◆ ASSIGNMENT ◆
Scan the material below for the word "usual", then copy every line in which it appears.

◆ SOURCE MATERIAL ◆
* * *
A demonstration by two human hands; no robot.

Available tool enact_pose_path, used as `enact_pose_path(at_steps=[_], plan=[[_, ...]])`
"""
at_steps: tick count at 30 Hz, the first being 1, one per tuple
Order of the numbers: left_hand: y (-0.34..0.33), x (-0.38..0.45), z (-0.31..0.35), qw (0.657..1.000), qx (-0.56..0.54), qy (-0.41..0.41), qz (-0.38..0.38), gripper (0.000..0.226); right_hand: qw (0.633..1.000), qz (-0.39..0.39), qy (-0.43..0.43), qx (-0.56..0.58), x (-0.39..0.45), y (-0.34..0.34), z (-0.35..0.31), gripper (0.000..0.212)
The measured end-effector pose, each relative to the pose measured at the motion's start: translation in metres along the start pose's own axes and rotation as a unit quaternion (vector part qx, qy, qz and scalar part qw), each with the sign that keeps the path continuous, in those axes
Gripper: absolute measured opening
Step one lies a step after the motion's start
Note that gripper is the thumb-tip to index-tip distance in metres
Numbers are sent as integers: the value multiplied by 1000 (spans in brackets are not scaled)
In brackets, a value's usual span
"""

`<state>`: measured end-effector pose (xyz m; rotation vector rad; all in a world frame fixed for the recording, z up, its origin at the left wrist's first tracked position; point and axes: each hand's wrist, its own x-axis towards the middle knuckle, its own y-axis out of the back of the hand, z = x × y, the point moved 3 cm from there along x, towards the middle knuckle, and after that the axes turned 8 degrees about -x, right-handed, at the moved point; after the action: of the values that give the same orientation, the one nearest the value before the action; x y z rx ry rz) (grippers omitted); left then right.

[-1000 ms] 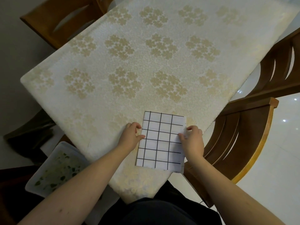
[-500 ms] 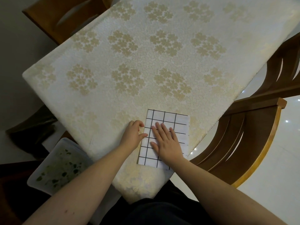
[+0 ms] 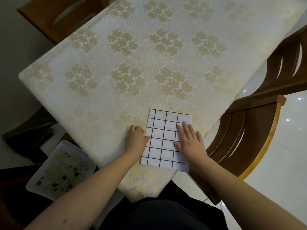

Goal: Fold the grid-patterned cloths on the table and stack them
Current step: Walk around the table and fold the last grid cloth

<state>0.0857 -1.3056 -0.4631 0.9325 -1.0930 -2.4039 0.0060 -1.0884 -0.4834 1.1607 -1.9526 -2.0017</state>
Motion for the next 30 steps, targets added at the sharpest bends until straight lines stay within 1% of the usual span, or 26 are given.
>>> enact_pose_path(at_steps=[2, 3, 6, 8, 11, 14, 15, 18, 20, 22, 24, 26, 28, 29, 30], plan=[[-1, -7, 4, 998, 38, 39, -7, 37, 1000, -9, 3, 14, 0, 2, 0, 73], [-1, -9, 5, 997, 39, 58, -12, 37, 1000, -15, 5, 18, 0, 3, 0, 74], [0, -8, 6, 992, -17, 119, -30, 31, 999, -29, 10, 31, 1, 6, 1, 80], [0, -6, 4, 987, -83, 132, -32, 26, 999, -34, 9, 38, 1, 7, 1, 83], [2, -6, 4, 972, -203, 109, -45, 27, 998, -39, 5, 42, 1, 8, 0, 86], [2, -11, 6, 944, -296, 105, -103, 46, 998, -40, 3, 43, 1, 11, -1, 89], [2, -13, 6, 937, -314, 103, -112, 52, 998, -42, 4, 46, 1, 12, -1, 89], [10, -16, 6, 935, -331, 87, -96, 57, 996, -22, -13, 86, 1, 19, 0, 90], [20, -19, 8, 931, -348, 66, -92, 56, 991, 4, -50, 121, 1, 22, 1, 91], [31, -22, 10, 932, -351, 26, -91, 56, 983, 19, -90, 160, -1, 25, 2, 94], [44, -26, 12, 936, -337, -20, -96, 51, 976, 28, -105, 187, -5, 29, -1, 98], [59, -31, 15, 938, -322, -59, -109, 42, 977, 40, -89, 191, -9, 34, -7, 100], [74, -36, 19, 941, -304, -91, -117, 36, 979, 55, -53, 190, -12, 36, -14, 102], [82, -39, 20, 942, -295, -106, -118, 35, 976, 58, -39, 204, -14, 38, -20, 102], [89, -43, 21, 943, -288, -115, -117, 34, 967, 55, -35, 246, -17, 39, -26, 102]])
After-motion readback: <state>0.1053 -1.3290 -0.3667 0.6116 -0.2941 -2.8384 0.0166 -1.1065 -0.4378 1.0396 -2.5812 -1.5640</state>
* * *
◆ RESPONSE BELOW ◆
In brackets, a value's usual span
Motion for the next 30 steps, targets added at the sharpest bends until straight lines stay within 1% of the usual span, or 26 are given.

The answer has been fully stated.